05 August 2010

Wooden air engine - 2

This post is part of a series inspired by Matthias Wandel air engine.

Matthias Wandel air engine is square, as it is made out of plywood. Looking in older books, in this case Mechanical Movements Powers and Devices by Gardner Hiscox, I found two examples of a square piston steam engine.

For Root's square piston engine,  no details are shown for the valves,  but it is possible to imagine rotating valves linked to the crank shaft.  When implementing this in wood as a low pressure model, a possibility to minimise friction torque is to give the valve a small diameter. At the same time leaks between in and out stream must be minimal. I see two possible solutions here, one is to put one valve at each side of the engine,  the other is to use a hollow shaft and use it as the exit port.
An alternative is to try to implement a solution close to the oscillating cylinder steam engine as both engines have points in common, in this case a translating (sideways moving) 'cylinder'  for the vertical one and ... something even more clever for the horizontal 'cylinder' as it contains a piston with sideways moving parts. It is probably a though problem as the valves for the horizontal and vertical cylinders must stay separated.
The drawing is strange as the crank shaft (b) seems to hit the top of piston C when rotating.  To avoid this  the shaft could be made of a rotating disc embedded in the sides.

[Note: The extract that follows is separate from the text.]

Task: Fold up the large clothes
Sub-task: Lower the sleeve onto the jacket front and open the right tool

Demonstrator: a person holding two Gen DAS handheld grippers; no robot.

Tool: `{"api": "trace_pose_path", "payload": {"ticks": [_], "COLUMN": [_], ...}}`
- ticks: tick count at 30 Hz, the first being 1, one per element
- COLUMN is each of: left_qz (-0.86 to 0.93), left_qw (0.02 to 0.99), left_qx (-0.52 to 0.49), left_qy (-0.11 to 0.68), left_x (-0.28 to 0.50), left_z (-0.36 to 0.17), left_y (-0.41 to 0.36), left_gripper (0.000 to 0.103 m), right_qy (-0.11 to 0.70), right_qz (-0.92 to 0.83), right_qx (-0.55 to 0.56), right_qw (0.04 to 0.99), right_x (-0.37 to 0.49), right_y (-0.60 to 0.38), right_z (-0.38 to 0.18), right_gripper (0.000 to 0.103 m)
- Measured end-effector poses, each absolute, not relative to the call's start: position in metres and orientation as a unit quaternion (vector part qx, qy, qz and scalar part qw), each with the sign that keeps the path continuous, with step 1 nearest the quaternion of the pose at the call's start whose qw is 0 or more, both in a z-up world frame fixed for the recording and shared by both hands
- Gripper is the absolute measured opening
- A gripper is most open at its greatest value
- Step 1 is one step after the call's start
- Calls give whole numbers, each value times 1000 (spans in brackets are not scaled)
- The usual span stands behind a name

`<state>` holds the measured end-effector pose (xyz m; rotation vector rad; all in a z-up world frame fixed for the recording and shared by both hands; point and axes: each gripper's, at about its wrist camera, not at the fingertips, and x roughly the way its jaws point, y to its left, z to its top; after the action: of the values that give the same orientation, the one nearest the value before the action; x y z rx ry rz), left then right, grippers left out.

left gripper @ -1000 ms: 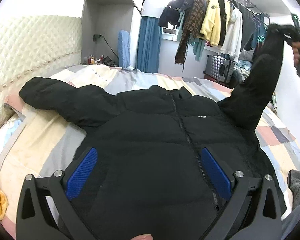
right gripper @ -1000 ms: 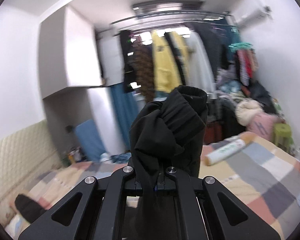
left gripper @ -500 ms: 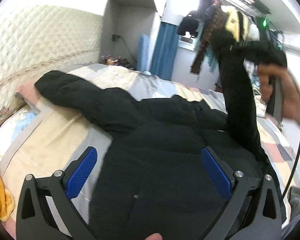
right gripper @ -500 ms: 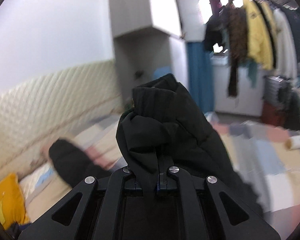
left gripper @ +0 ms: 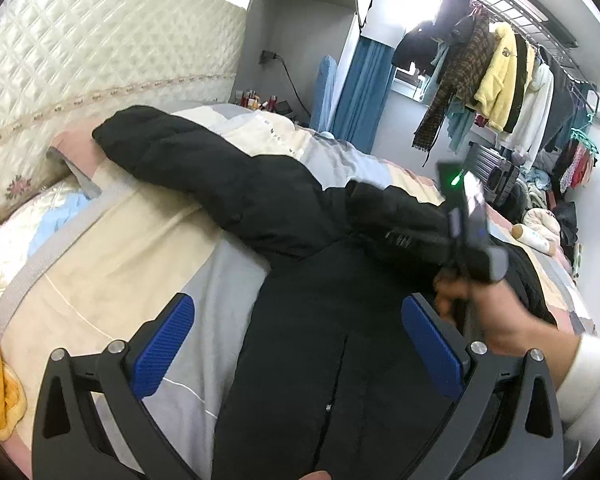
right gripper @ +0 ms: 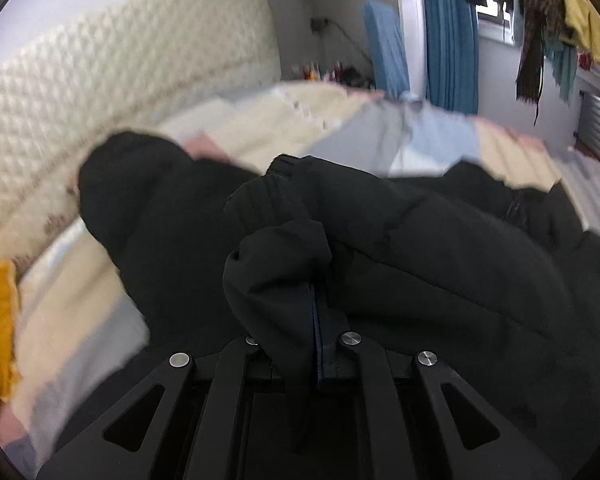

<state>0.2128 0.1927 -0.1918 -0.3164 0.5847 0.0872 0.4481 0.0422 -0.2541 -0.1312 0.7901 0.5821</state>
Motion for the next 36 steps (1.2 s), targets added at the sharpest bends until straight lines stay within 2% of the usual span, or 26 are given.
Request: {"api": "trace_pose_path", "payload": {"ticks": [3, 8, 9, 11, 13, 14, 26, 31, 36], "left_qz": [41, 25, 23, 19, 19, 18, -1, -18, -28], "left_qw": [941, 937, 937, 939, 940, 941, 945, 947, 947], "left_qx": [-161, -168, -167, -163, -158, -156, -138, -124, -119], "left_qy": [296, 304, 305, 303, 301, 299, 297, 296, 296], "left_x": [219, 225, 226, 224, 222, 221, 215, 214, 217], "left_z": [-200, -205, -205, -204, -202, -201, -193, -191, -192], "left_y": [194, 189, 188, 183, 180, 178, 154, 134, 117], "left_gripper": [103, 103, 103, 103, 103, 103, 103, 103, 103], "right_qy": [387, 395, 396, 400, 388, 382, 267, 254, 285], "right_qz": [277, 278, 280, 289, 299, 302, 241, 181, 121], "right_qx": [-62, -72, -76, -78, -77, -76, -54, -35, 0], "right_qw": [877, 873, 871, 866, 868, 870, 931, 950, 951], "right_x": [451, 449, 447, 442, 432, 428, 381, 372, 374], "right_y": [43, 43, 44, 43, 37, 35, -86, -160, -228], "right_z": [-265, -245, -243, -230, -214, -207, -108, -107, -143], "right_gripper": [7, 9, 13, 33, 46, 47, 48, 48, 48]}}
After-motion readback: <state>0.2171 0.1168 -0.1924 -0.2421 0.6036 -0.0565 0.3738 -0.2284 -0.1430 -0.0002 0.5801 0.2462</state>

The Dake square piston engine,  in this case I found  more information as thousands of them where made between 1887 and 1950.  The engine is impressive as it offers a 4 piston continuous torque engine with only four major moving parts.  As a model it would be less impressive as even a flywheel is superfluous. It is more a pizza box with a shaft in its middle.
Looking at the drawing from the patent, there is apparently a rotating valve embedded in the cover feeding the 'cylinders' through the piston.



To finish a quick sketch of the rotating valve I had in mind for Root's square engine as I am certain I will have forgotten all about it within a week. The air comes from a feeding ring directly through the valve and leaves via a covered opening towards the shaft.  The opening angles of the valve must probably be more than on the sketch,  is it 90°?

[edit] There is an animation of Charles J. Dockstader  for the Dake engine showing the steam distribution through the inner piston.